What's So Wrong About A Ketamine Orgy?

by Stephanie Maida · November 14, 2019

    Caroline and Natalie are out. Rachel Rabbit White's glitter-and-Lucite filled "Porn Carnival" is in!

    This week in "What's Agitating Everyone On New York Media Twitter" news, Kaitlin Phillips' colorful dispatch from a sex-positive lit (as in literature but, also as in "lit") party in Bushwick, celebrating the launch of a new book of poems by writer, activist, and glamazon sex worker, Rachel Rabbit White, has fueled some debate.

    In the article, "The ‘Hooker Laureate’ of the Dirtbag Left," published, of course, on The Cut, Phillips paints a vivid picture of the alternative, sexy, and straight-up fun literature scene surrounding and propelled by Rabbit White. The event featured strap-ons and stripper heels, cake-twerking, poetry readings, and performance art. The piece mentions Rabbit White's infamous book club-slash-sex cult (which, if you've been following her on Instagram for as long as I have, you'd already know all about), and includes quotes from attendees and Rabbit White herself that are at the same time both delightfully flighty and incredibly astute. It all comes to a close with a cocaine and ketamine fueled after-party (the crew is waiting for the delivery of angel dust) that turns into a cuddle puddle. 

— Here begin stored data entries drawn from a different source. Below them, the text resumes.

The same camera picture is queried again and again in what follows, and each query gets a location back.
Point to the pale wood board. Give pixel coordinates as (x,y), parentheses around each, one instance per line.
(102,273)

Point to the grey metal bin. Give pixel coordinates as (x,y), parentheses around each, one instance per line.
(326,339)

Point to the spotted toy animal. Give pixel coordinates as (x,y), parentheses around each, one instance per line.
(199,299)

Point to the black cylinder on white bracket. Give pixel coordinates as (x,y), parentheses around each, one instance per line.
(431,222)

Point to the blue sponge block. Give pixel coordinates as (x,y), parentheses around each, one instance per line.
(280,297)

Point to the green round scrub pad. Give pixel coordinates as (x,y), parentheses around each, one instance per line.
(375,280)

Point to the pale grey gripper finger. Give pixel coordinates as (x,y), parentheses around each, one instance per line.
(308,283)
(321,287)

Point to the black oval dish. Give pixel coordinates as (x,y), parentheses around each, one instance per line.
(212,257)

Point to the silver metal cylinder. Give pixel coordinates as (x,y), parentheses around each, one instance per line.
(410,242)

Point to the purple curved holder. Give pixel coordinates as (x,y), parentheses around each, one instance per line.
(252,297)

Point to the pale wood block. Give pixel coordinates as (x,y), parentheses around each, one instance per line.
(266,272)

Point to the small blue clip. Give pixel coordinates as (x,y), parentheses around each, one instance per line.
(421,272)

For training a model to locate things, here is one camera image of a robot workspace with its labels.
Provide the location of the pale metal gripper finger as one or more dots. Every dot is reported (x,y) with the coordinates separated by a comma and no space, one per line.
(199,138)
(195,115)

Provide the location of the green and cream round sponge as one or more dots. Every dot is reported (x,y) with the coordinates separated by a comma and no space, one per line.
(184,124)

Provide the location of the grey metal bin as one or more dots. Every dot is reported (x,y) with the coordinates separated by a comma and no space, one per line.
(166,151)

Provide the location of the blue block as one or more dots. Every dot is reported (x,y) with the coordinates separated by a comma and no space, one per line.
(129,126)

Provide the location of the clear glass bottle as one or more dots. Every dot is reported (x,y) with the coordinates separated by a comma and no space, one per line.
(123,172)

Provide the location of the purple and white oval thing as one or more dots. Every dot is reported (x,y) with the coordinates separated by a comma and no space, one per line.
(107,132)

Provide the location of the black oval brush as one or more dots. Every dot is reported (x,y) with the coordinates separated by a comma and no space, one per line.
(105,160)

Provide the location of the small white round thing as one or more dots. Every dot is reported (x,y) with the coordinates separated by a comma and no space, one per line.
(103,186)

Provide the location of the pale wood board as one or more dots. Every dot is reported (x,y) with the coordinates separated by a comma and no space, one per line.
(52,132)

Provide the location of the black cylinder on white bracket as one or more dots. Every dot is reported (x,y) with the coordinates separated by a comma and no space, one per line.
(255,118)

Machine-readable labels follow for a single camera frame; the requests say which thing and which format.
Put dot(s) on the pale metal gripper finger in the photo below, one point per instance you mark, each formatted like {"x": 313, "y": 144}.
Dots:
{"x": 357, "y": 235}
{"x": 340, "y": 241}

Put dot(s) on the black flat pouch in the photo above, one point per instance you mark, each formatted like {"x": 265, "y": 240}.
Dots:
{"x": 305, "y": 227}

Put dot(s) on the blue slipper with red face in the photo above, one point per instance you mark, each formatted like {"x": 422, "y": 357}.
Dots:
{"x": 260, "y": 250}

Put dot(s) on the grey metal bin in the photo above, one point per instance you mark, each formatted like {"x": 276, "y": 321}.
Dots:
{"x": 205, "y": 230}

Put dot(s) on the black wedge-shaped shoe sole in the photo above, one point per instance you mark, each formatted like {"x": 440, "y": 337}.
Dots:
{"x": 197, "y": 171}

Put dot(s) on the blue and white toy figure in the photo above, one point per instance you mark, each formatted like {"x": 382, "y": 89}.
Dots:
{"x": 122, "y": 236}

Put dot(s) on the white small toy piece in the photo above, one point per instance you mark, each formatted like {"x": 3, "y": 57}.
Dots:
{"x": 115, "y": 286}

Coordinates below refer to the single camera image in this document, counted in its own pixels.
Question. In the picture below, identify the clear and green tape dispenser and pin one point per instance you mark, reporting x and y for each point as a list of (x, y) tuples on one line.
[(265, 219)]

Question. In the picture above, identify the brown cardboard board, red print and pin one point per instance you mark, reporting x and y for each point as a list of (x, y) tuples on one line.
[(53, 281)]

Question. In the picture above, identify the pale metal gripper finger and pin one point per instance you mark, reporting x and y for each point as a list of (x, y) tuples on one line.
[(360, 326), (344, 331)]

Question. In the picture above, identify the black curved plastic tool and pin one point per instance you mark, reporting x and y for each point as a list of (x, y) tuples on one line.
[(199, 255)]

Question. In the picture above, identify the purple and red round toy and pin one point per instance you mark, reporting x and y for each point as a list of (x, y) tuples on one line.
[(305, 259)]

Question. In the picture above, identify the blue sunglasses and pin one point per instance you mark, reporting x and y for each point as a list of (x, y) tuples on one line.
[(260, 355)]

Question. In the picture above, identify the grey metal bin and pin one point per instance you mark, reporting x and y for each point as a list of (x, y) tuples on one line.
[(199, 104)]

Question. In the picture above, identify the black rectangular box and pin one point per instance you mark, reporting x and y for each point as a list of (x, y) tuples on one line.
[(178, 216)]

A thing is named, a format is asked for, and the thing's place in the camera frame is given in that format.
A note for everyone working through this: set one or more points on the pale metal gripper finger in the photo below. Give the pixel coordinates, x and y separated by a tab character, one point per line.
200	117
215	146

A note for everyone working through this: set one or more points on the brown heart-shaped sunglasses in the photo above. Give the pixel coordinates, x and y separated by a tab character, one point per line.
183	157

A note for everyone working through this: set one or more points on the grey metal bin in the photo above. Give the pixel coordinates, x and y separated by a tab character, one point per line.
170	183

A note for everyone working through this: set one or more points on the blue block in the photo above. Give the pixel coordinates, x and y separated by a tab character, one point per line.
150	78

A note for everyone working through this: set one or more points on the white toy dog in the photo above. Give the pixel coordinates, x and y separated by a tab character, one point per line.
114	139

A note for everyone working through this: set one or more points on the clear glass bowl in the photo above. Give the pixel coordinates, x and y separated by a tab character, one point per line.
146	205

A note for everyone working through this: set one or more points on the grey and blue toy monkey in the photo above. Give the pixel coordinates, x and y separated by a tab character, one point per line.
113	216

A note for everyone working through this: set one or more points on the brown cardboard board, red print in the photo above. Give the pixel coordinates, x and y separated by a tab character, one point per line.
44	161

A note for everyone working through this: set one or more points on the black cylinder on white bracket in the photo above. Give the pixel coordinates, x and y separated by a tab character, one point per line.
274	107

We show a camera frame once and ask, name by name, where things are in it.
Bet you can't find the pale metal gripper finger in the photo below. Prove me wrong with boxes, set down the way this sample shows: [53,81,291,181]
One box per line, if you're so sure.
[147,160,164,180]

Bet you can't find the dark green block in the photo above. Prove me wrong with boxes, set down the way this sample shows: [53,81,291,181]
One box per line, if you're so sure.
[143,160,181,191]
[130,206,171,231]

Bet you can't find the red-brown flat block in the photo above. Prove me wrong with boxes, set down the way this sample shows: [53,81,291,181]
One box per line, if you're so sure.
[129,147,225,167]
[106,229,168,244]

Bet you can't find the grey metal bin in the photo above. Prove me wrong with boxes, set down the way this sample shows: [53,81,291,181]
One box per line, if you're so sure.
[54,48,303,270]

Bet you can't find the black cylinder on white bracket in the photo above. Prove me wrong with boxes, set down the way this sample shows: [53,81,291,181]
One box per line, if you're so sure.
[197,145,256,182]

    It is an epic example of party reporting, which seems to have been the assignment here. So how did it turn into a chin-stroking exploration of leftist politics on social media?

    After its publication, multiple waves of backlash followed. There were critiques by hardcore leftists who don't think "community organizing" can be fun (i.e. femme). There appeared to be shade thrown by buttoned-up intellectual types on the "coolness" of it all, and then shade thrown upon that shade by sex-work-supporting feminists. Some coded Tweeters, also in support of Rabbit White and her partygoers, seemed to point to the article's narration, which in their eyes made the whole thing sound frivolous, and failed to mention the fact that many of the people there were activists and community organizers, or that proceeds from the event went to Whose Corner Is It Anyway, a group that supports sex workers in need.

    It is true that the "politics" call came from inside the house. "We’re going to overthrow capitalism. Although the form to sign up is kind of complicated," says one guest quoted in the piece. "I’m a dumb Marxist bitch," says another. 

    But what, exactly, makes drug use and sex a hindrance to the revolution? Why can't a ketamine orgy be high-brow? Plenty of male-dominated (as far as the historical record is concerned) thought-schools and cultural movements reveled in the indulgences of sex and substance. And every major Greek philosopher you learned about in school most definitely participated in an orgy or five. 

    The issue here appears to be obvious: as usual, queer and femme voices are not taken seriously. They are judged more harshly. Throw in the concept of a "proud sex worker" and even the most liberal of liberals is sure to lose their minds. But if a space provides some of society's most subjugated with a platform, a community, and a few orgasms, who is anyone outside of that space to say it's not meaningful?